Gaffney Daniel J, Keightley Peter D
McGill University and Genome Québec Innovation Centre, 740 ave Dr Penfield Rm 7208, Montréal, Québec, H3A 1A4, Canada.
BMC Evol Biol. 2008 Sep 30;8:265. doi: 10.1186/1471-2148-8-265.
Molecular evolutionary studies in mammals often estimate nucleotide substitution rates within and outside CpG dinucleotides separately. Frequently, in alignments of two sequences, the division of sites into CpG and non-CpG classes is based simply on the presence or absence of a CpG dinucleotide in either sequence, a procedure that we refer to as CpG/non-CpG assignment. Although it likely that this procedure is biased, it is generally assumed that the bias is negligible if species are very closely related.

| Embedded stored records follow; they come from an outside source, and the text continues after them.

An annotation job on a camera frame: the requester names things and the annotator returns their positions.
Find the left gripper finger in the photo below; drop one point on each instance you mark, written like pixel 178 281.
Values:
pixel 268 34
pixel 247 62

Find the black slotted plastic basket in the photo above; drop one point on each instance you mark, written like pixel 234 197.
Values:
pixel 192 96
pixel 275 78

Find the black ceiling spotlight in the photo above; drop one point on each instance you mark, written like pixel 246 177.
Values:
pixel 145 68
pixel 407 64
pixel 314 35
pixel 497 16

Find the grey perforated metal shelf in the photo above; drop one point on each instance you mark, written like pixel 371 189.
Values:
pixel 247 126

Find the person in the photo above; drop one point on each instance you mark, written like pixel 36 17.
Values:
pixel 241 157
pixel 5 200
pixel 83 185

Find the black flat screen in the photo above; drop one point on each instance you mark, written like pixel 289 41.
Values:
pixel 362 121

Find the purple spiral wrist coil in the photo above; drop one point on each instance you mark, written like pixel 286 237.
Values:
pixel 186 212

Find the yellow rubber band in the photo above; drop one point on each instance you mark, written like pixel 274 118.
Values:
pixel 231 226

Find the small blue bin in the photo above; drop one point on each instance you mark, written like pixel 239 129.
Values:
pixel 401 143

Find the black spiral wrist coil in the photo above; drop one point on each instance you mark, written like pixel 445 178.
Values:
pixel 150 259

Using simulations of DNA sequence evolution we show that assignment of the ancestral CpG state based on the simple presence/absence of the CpG dinucleotide can seriously bias estimates of the substitution rate, because many true non-CpG changes are misassigned as CpG. Paradoxically, this bias is most severe between closely related species, because a minimum of two substitutions are required to misassign a true ancestral CpG site as non-CpG whereas only a single substitution is required to misassign a true ancestral non-CpG site as CpG in a two branch tree. We also show that CpG misassignment bias differentially affects fourfold degenerate and noncoding sites due to differences in base composition such that fourfold degenerate sites can appear to be evolving more slowly than noncoding sites. We demonstrate that the effects predicted by our simulations occur in a real evolutionary setting by comparing substitution rates estimated from human-chimp coding and intronic sequence using CpG/non-CpG assignment with estimates derived from a method that is largely free from bias.
Our study demonstrates that a common method of assigning sites into CpG and non CpG classes in pairwise alignments is seriously biased and recommends against the adoption of ad hoc methods of ancestral state assignment.
哺乳动物的分子进化研究通常分别估计CpG二核苷酸内部和外部的核苷酸替代率。在两条序列的比对中,位点划分为CpG和非CpG类别通常仅仅基于两条序列中是否存在CpG二核苷酸,我们将此过程称为CpG/非CpG分类。尽管此过程可能存在偏差,但一般认为,如果物种亲缘关系非常近,这种偏差可以忽略不计。
通过DNA序列进化模拟,我们发现基于CpG二核苷酸的简单存在与否来确定祖先CpG状态会严重影响替代率的估计,因为许多真正的非CpG变化被错误地归类为CpG。矛盾的是,这种偏差在亲缘关系近的物种之间最为严重,因为在两棵分支的树中,将一个真正的祖先CpG位点错误归类为非CpG至少需要两次替代,而将一个真正的祖先非CpG位点错误归类为CpG只需要一次替代。我们还表明,由于碱基组成的差异,CpG错误分类偏差对四倍简并位点和非编码位点的影响不同,使得四倍简并位点看起来比非编码位点进化得更慢。通过比较使用CpG/非CpG分类从人类-黑猩猩编码和内含子序列估计的替代率与从基本无偏差的方法得出的估计值,我们证明了模拟预测的效应在实际进化环境中确实存在。
我们的研究表明,在成对比对中将位点划分为CpG和非CpG类别的常用方法存在严重偏差,并建议不要采用临时的祖先状态分类方法。